Der DGAP Gesprächskreis Frankreich tagte am 20. Juni 2007 und diskutierte unter dem Titel »Bruch, Wandel oder weiter wie bisher? Die innenpolitischen Folgen der Wahlen in Frankreich« den Ausgang der Parlamentswahlen in Frankreich. Der Direktor des Deutsch-Französischen Instituts Ludwigsburg, Prof. Dr. Frank Baasner, erläuterte die derzeitige Parallelführung von liberalen und protektionistischen Ansätzen, die bewusst austariert würden, um in der aktuellen Phase der Präsidentschaft von Nicolas Sarkozy einerseits die Bevölkerungskreise zu beruhigen, die Veränderungen mit Sorge entgegensähen, und andererseits eine Öffnung zu signalisieren.
Dr. Sabine von Oppeln, Studiendekanin im Fachbereich Politik und Sozialwissenschaften der Freien Universität Berlin, wies auf den extremen Erwartungsdruck hinsichtlich innerer Reformen hin, warnte aber davor, Sarkozy zu überschätzen. Erste Ankündigungen ließen wenig Hoffnung aufkommen.

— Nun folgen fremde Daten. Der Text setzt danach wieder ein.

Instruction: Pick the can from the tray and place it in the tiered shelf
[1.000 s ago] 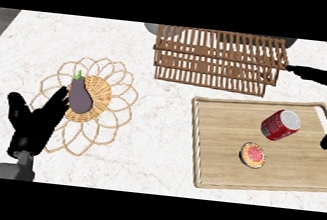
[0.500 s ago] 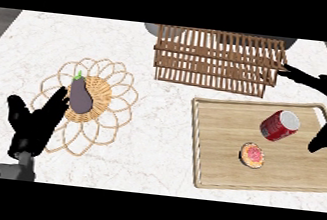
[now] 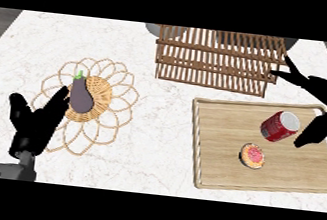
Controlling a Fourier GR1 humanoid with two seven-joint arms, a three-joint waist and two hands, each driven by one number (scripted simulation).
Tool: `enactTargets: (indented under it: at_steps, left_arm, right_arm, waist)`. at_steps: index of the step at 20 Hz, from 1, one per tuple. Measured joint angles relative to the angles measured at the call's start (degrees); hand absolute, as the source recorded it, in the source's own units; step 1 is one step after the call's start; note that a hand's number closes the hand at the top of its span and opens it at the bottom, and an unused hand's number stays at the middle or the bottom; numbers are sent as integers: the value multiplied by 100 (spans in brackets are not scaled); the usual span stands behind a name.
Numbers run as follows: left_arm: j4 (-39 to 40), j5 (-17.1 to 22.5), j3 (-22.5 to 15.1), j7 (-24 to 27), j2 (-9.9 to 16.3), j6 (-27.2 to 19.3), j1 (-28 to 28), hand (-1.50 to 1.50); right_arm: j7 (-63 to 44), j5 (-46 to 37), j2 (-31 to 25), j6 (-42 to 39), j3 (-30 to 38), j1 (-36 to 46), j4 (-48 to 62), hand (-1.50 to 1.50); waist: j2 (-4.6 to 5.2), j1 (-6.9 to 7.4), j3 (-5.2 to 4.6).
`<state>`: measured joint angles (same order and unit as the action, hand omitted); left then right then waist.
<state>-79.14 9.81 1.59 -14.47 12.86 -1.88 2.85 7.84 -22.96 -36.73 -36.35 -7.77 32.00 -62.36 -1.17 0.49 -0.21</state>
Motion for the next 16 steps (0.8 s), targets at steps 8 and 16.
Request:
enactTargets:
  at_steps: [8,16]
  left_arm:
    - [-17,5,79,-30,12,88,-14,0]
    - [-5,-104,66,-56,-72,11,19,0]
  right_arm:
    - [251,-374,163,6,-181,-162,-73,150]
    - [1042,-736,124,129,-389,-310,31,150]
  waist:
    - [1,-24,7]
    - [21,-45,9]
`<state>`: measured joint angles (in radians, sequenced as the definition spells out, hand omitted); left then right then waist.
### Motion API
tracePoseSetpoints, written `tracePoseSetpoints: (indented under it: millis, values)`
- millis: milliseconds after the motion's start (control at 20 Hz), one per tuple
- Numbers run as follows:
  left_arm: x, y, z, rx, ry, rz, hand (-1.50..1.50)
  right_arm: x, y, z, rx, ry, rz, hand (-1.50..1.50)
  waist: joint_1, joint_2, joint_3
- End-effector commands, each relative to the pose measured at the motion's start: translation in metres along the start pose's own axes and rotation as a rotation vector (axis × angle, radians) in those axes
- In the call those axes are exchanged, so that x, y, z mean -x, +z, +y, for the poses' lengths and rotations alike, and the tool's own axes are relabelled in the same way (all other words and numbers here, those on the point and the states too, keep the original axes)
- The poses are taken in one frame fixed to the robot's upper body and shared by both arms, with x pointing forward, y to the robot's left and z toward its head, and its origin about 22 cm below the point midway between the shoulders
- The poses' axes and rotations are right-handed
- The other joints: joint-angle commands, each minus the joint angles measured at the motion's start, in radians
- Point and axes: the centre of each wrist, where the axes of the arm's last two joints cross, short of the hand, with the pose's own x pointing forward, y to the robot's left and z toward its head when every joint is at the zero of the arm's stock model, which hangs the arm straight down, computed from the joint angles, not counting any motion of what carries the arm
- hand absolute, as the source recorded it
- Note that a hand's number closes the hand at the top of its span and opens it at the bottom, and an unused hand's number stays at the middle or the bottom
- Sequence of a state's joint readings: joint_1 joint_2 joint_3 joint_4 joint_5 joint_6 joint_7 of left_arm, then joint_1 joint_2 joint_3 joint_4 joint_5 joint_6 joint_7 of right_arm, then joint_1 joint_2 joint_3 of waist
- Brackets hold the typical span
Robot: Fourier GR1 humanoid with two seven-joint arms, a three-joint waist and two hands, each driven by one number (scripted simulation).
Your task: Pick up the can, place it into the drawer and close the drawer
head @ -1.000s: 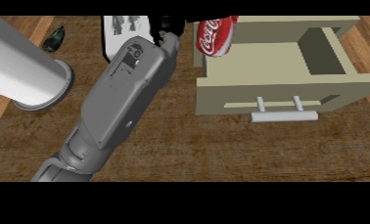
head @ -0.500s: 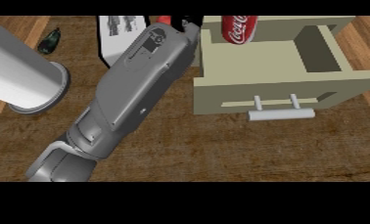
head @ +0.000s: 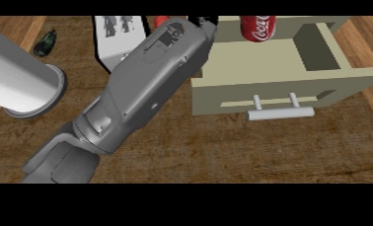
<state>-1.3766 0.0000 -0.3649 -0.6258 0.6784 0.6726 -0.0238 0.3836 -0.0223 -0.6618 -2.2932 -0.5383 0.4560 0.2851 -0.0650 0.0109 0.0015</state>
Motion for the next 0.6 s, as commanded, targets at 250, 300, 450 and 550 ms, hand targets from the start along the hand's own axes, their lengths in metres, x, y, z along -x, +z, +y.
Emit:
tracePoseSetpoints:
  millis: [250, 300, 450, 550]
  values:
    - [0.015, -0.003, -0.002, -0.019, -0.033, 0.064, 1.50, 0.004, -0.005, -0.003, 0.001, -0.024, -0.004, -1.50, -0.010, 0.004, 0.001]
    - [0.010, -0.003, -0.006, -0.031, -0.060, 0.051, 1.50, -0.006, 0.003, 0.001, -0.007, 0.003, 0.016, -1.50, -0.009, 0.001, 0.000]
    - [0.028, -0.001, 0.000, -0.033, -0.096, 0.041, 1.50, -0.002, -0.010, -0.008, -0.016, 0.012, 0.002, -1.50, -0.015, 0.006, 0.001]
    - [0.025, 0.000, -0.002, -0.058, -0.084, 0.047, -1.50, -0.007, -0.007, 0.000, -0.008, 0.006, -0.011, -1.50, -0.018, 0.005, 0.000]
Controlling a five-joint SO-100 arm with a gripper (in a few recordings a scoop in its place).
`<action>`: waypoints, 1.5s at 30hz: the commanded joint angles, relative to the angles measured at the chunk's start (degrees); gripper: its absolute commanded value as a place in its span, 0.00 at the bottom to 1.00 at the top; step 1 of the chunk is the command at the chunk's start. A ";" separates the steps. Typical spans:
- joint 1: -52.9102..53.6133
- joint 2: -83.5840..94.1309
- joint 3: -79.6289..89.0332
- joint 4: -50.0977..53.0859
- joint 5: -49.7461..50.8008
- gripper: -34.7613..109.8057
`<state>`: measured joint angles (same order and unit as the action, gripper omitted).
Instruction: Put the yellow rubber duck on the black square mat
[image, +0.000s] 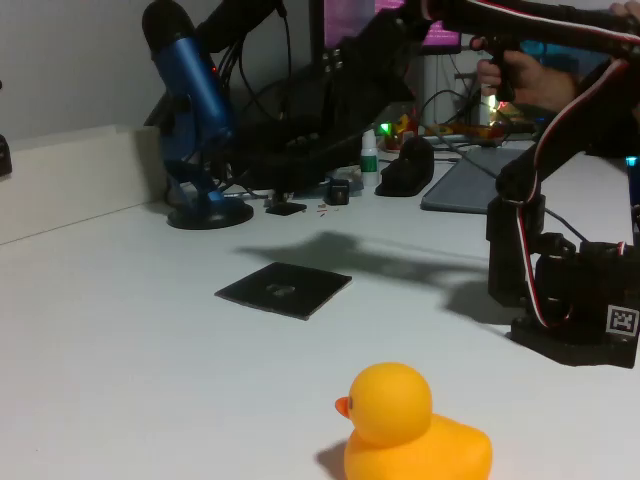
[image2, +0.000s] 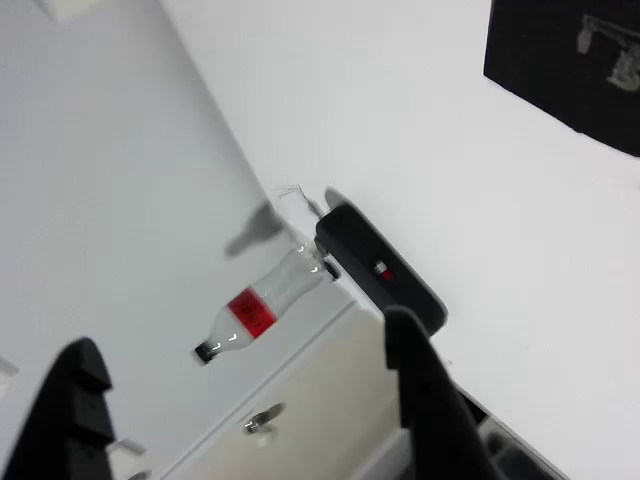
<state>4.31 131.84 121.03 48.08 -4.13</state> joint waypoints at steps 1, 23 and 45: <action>0.44 -4.22 -7.03 0.53 -0.70 0.47; -5.54 -17.05 -24.61 0.70 -0.97 0.47; -46.67 -17.05 -25.14 11.60 -0.97 0.47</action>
<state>-36.12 113.73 98.17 57.74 -4.31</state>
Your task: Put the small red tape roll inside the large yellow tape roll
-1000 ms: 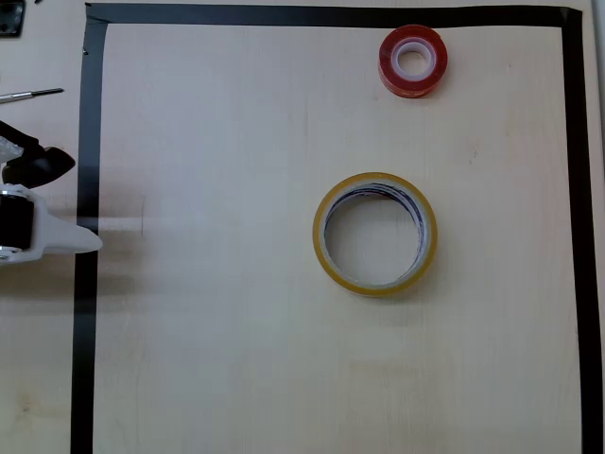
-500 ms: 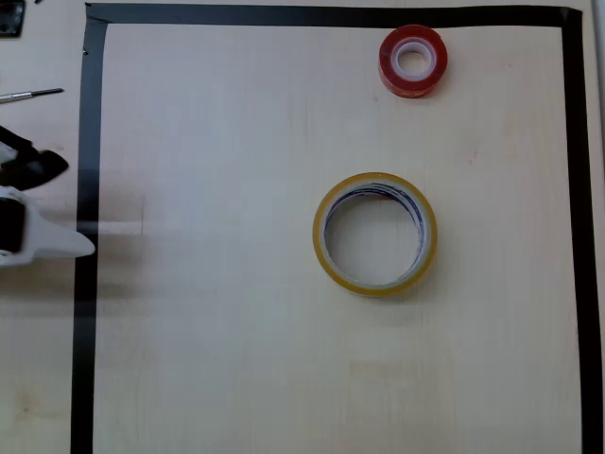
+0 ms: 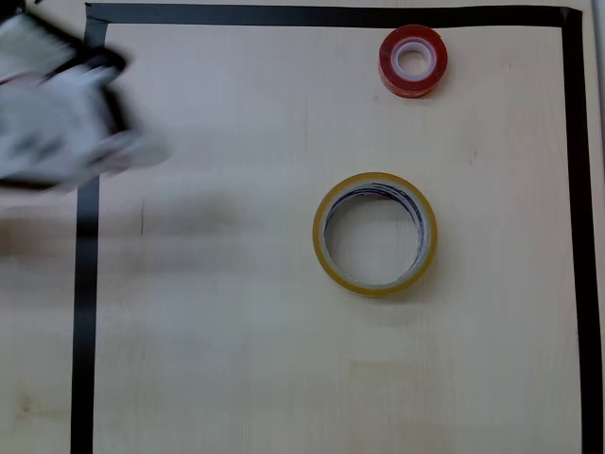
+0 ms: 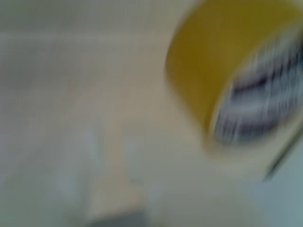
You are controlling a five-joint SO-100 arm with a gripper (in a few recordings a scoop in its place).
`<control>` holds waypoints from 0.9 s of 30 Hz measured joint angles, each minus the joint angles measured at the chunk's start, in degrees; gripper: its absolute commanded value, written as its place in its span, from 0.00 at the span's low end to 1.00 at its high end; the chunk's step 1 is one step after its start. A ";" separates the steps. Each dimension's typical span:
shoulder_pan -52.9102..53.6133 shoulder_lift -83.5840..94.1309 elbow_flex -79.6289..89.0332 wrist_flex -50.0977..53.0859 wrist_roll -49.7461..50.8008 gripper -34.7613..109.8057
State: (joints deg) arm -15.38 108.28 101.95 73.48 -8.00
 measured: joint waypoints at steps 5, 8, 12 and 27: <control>-5.80 -19.07 -14.94 -0.62 -0.18 0.24; -6.42 -27.95 -24.79 -0.62 -0.18 0.24; -6.15 -37.35 -37.88 -0.62 -0.18 0.24; -7.65 -81.12 -93.60 9.93 -0.18 0.32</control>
State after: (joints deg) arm -23.03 27.16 8.35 83.41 -8.17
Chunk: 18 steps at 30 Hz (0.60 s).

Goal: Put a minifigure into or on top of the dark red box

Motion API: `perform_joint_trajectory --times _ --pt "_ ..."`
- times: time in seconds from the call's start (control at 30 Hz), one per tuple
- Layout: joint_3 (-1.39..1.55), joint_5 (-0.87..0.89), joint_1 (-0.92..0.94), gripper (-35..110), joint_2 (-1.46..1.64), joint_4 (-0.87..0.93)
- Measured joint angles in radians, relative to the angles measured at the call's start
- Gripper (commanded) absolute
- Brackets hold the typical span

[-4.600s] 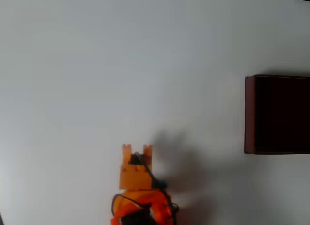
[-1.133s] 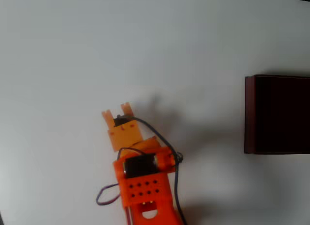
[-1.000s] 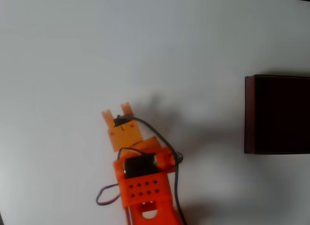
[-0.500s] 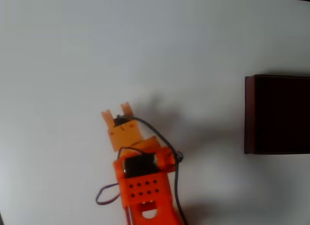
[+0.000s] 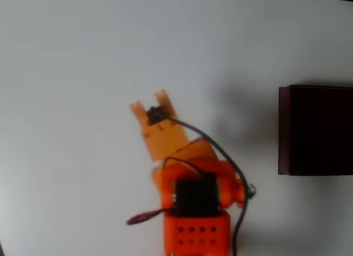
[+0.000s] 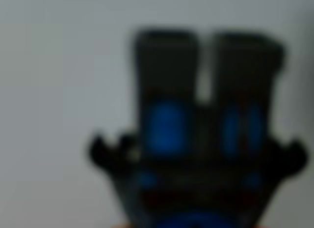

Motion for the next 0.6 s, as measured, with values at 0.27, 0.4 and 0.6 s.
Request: perform_joint_trajectory --times 0.27,0.4,0.6 --pt "-0.209 -0.19 0.288 0 -0.015 0.064" --pt "-0.337 -0.238 0.426 0 -0.124 0.066" --pt "-0.476 -0.295 0.557 0 -0.357 0.057"
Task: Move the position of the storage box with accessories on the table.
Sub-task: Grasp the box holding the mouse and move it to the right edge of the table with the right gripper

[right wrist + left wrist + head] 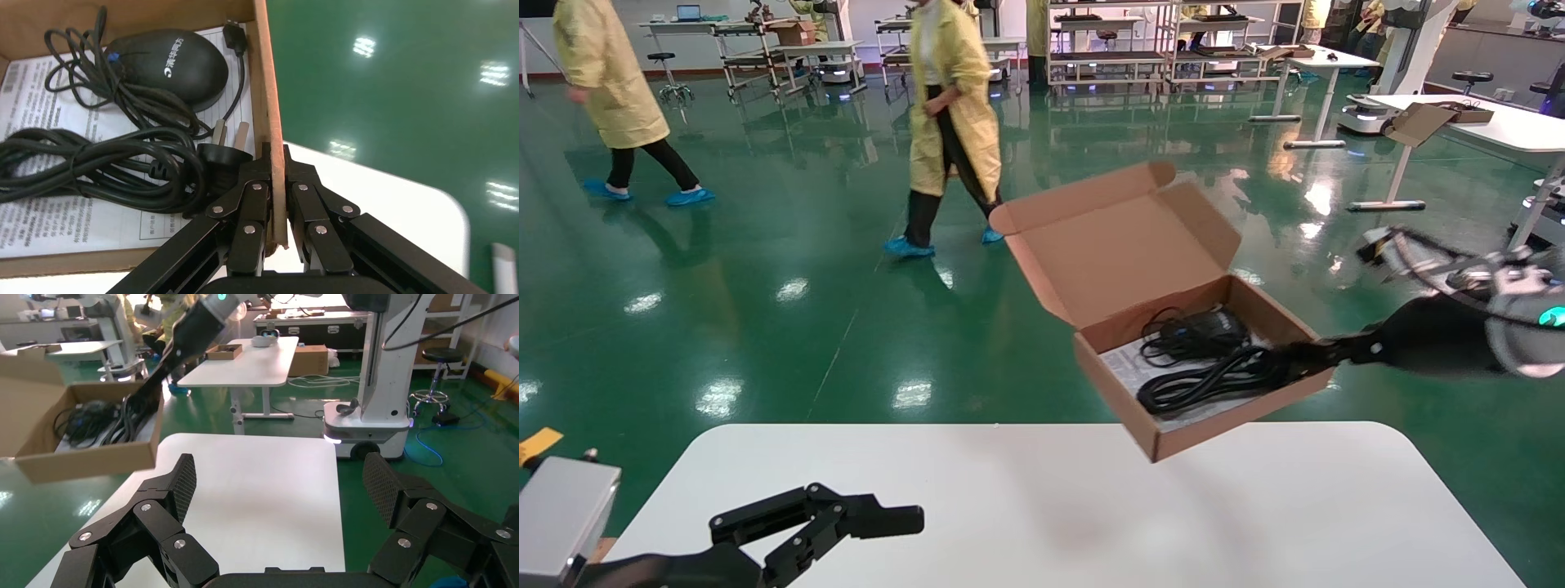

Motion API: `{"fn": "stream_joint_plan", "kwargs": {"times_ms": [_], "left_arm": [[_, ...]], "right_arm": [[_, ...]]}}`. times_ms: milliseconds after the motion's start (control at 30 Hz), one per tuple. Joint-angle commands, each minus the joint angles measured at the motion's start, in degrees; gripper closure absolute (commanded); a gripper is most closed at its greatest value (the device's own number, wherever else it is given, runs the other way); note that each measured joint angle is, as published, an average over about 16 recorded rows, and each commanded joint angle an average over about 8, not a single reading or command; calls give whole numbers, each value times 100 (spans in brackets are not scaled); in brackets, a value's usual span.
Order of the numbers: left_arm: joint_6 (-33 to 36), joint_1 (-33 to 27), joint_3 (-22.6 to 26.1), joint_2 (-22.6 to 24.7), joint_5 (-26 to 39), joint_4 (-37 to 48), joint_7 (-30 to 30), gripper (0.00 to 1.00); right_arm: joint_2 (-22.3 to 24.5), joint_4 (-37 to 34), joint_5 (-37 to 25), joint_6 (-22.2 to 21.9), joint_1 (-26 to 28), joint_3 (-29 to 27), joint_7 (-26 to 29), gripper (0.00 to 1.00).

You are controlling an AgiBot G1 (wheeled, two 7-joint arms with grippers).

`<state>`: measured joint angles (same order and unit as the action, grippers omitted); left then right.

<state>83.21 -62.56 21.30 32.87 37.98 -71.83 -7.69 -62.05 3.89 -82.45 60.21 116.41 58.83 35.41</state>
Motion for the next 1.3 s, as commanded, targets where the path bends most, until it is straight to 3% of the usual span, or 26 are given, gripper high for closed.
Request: {"fn": "stream_joint_plan", "kwargs": {"times_ms": [33, 300, 633, 967, 1300], "left_arm": [[0, 0, 0, 0, 0, 0, 0, 0], [0, 0, 0, 0, 0, 0, 0, 0], [0, 0, 1, 0, 0, 0, 0, 0], [0, 0, 1, 0, -1, 0, 0, 0], [0, 0, 1, 0, -1, 0, 1, 0]], "right_arm": [[83, -19, -48, 65, 153, 30, -29, 100], [426, -178, -142, 36, 337, 85, -249, 100], [854, -397, -135, -248, 153, 78, -494, 100], [1214, -536, 86, -882, -481, -76, -656, 100], [1272, -555, 407, -1706, -1376, -301, -763, 100]]}}
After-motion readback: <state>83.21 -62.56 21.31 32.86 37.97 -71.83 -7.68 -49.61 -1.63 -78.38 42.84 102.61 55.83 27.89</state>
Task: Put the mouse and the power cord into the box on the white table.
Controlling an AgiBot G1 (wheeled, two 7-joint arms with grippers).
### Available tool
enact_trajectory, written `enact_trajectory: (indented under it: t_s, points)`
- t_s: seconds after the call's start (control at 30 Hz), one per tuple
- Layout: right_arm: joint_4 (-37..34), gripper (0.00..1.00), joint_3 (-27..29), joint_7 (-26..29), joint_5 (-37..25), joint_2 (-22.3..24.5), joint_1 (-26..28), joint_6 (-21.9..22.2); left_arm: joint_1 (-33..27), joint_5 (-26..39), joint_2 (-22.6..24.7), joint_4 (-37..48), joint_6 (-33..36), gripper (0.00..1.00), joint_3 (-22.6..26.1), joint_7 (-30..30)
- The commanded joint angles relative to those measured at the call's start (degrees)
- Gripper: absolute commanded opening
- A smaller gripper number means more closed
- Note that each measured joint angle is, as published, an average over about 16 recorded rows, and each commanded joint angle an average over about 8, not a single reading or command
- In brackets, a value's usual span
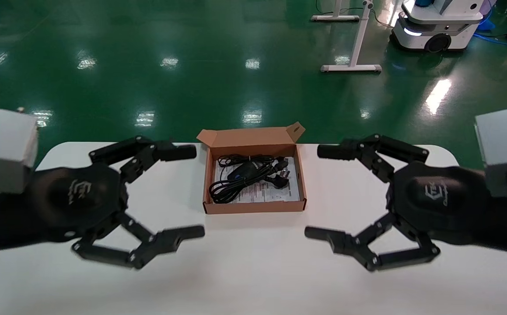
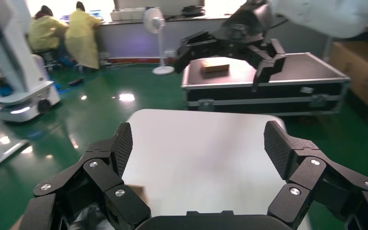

Dr. Emiliano Grossman, Chargé de recherche FNSP im CEVIPOF (Centre de recherches politiques de Sciences Po) in Paris, analysierte die aktuelle Parteienlandschaft und stellte eine Bipolarisierung des Parteiensystems fest, die unter anderem eine Folge des Mehrheitswahlrechts sei. Sarkozy habe es verstanden, den Wertesockel des Front National in die UMP zu integrieren, während sich die Wähler des Mouvement Démocrate im zweiten Wahlgang für die Sozialisten entschieden hätten.